Delle numerose e tutte stimolanti prospettive di indagine lungo le quali si sono sviluppate le ricerche posidippee dopo la pubblicazione del P.Mil.Vogl. VIII 309, il presente studio ha privilegiato l’esplorazione delle fonti. Sia pure nella parzialità e nell’inevitabile precarietà dei risultati raggiunti, tale incursione nel laboratorio poetico posidippeo ha lasciato emergere un epigrammista realmente e pienamente figlio del suo tempo e di quella poetica ellenistica dove tutto o, comunque, molto è allusione e variazione: suggestioni fra loro eterogenee per natura e provenienza si trasformano, allora, sistematicamente in una ghiotta occasione di virtuosismo e originalità, dando forma a una lingua poetica dottamente consapevole del patrimonio a lei precedente e liberamente creatrice.

Dal punto di vista linguistico, la cifra più piena e interessante è rappresentata da una fervida inventività lessicale, notevole per quantità ma, soprattutto, per qualità: dietro al disinvolto uso di neoformazioni, si cela sempre una ratio precisa, di volta in volta rispondente a intenti programmatici, poetico-espressivi oppure allusivi. Ogni hapax rappresenta, dunque, una sorta di finestra di dialogo con il lettore, chiamato a decifrare – e dottamente apprezzare! – il messaggio sotteso a ciascun conio.

La comprensibile necessità di arginare l’orizzonte di indagine ha determinato la scelta degli epigrammi compresi nelle sezioni (89-94 A.- B.) e (95-101 A.-B.), che offrivano il duplice, intrigante vantaggio di prestarsi a una produttiva sinossi con la lingua di parallele tradizioni epigrafiche, entrambe già ben consolidate sul piano del lessico e dei temi specifici, e di costituire un terreno ancora tutto da dissodare.

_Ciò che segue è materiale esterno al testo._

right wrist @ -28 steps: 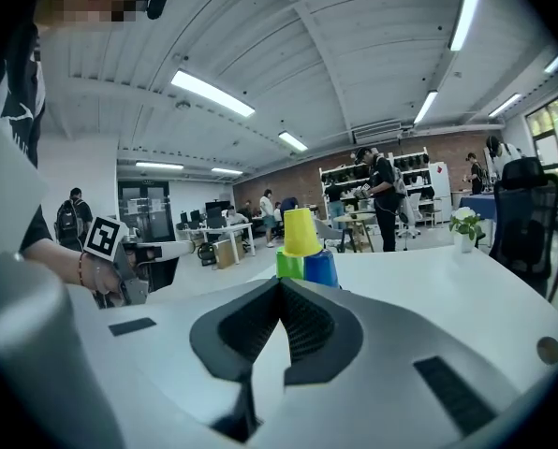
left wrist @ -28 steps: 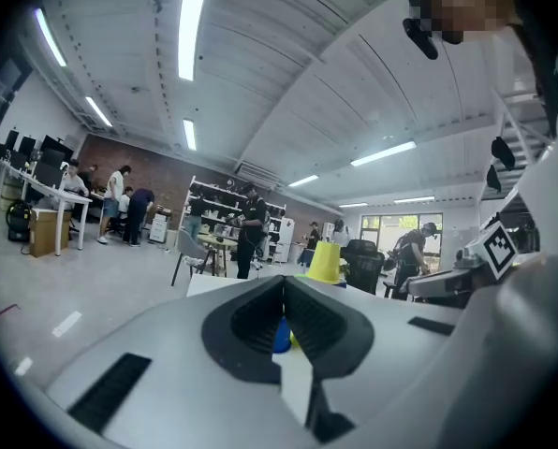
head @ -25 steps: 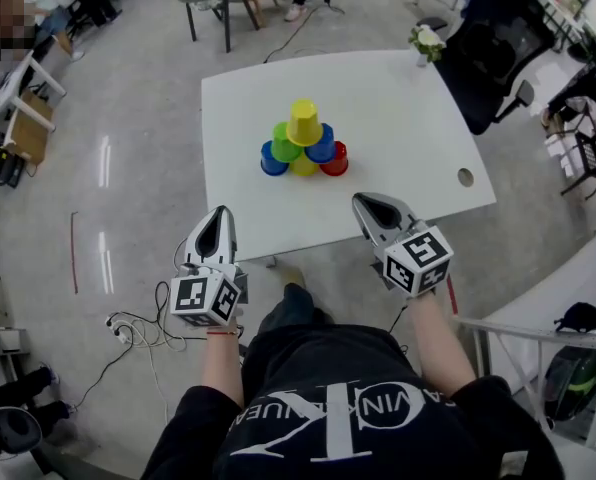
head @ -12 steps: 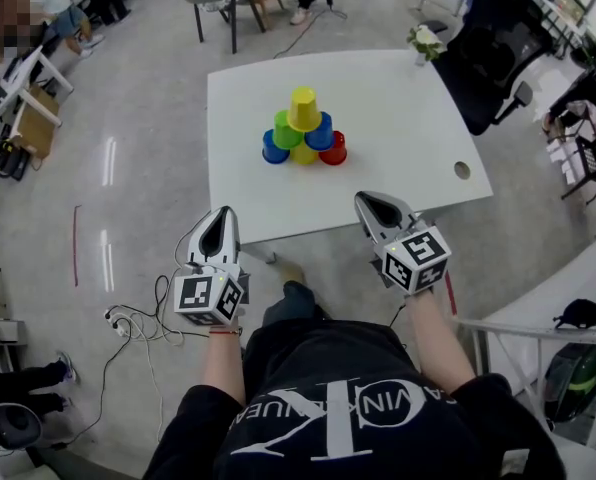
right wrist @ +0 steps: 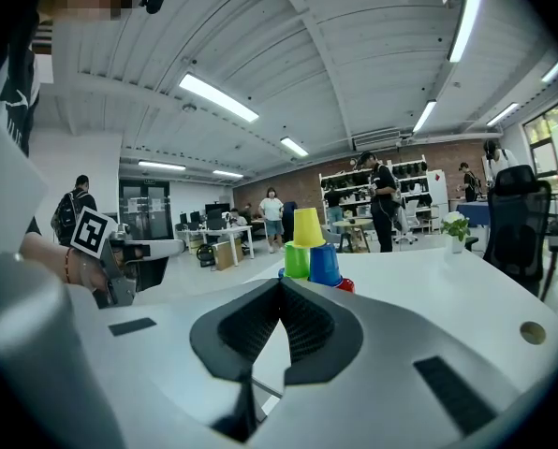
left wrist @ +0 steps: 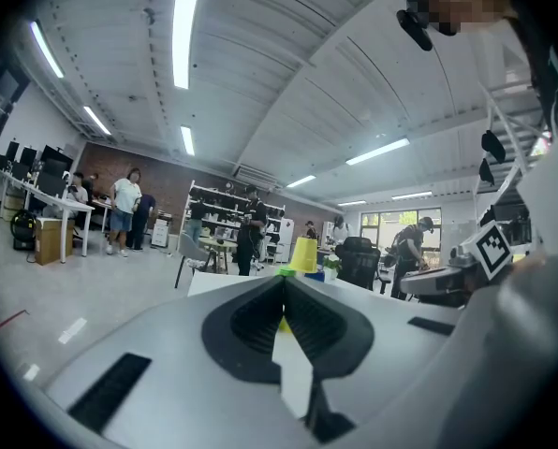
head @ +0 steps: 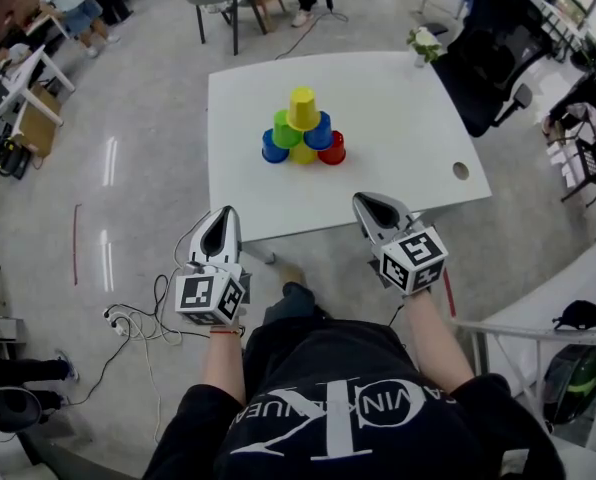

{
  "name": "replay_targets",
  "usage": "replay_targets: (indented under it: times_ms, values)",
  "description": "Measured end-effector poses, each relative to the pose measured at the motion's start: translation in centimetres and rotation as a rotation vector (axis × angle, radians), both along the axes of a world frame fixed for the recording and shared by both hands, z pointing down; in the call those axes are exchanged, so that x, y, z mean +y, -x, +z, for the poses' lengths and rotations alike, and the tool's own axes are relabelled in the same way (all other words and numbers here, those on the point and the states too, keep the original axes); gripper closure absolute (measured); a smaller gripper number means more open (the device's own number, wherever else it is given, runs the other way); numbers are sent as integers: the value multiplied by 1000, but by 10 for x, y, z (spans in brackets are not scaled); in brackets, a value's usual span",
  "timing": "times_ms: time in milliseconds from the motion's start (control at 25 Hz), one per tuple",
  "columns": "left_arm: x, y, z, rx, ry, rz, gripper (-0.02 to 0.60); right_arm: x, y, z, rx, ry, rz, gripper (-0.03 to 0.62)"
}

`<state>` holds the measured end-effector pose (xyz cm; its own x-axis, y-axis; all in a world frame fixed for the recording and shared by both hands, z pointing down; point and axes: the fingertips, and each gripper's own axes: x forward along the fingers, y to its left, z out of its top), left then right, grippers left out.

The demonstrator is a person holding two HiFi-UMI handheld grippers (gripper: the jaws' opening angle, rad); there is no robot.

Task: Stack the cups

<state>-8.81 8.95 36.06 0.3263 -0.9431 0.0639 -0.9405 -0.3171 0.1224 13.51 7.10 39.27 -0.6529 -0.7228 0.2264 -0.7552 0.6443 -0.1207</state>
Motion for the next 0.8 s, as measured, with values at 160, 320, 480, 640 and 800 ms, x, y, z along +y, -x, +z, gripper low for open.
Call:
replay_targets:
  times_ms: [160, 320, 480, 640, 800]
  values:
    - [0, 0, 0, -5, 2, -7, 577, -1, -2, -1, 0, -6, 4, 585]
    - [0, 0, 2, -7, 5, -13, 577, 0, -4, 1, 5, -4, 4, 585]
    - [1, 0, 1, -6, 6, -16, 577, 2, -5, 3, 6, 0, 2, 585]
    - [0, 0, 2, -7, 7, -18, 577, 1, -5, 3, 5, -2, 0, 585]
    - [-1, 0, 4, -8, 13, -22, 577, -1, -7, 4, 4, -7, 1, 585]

In antico i pericoli connessi alla navigazione rendevano il naufragio e, ancor più, le lapidi commemorative delle tante vittime del mare un tema e uno spettacolo di quotidiana esperibilità, e Posidippo, che viaggiò molto, sicuramente non fu esente da simili suggestioni. In aggiunta, la navigazione costituiva un’attività rilevante nell’Alessandria del III sec. a.C.1, e Posidippo si relazionò a questo risvolto della vita economica dell’Egitto tolemaico in maniera più ampia e sfaccettata di quanto gli epitafi per naufraghi da soli non lascino intendere. In 115 A.-B. è descritto il famoso faro eretto sull’omonima isola antistante Alessandria, che costituiva un segnacolo ottico notevole, di primaria importanza per i naviganti in fase di approccio al porto, oltre che dettaglio psicologicamente rassicurante.

Esso rappresentava, però, solo l’ultimo supporto in ordine di tempo per i naviganti, che abbisognavano, innanzitutto e prima di tutto, di una felice traversata e di venti propizi, speranze ed esigenze queste che trovano riflesso, per esempio, in 21-24 A.- B. (ma vagamente anche in 25,1s. A.-B.), contenenti un carosello di presagi cui pescatori e naviganti devono attenersi se vogliono far ritorno a casa con un congruo bottino o, semplicemente, far ritorno a casa. Se, però, i presagi possono rivelarsi fallaci o essere soggetti a esegesi non corrette, ben più fondate garanzie di successo sembravano venire dall’aiuto divino, e l’Alessandria dei Tolemei ebbe un’arma in più da offrire alla propria ‘gente di mare’: Arsinoe-Afrodite, la nuova dea garante della buona navigazione, che dispiegava la propria protezione dallo Zefirio, (116,10 A.-B.).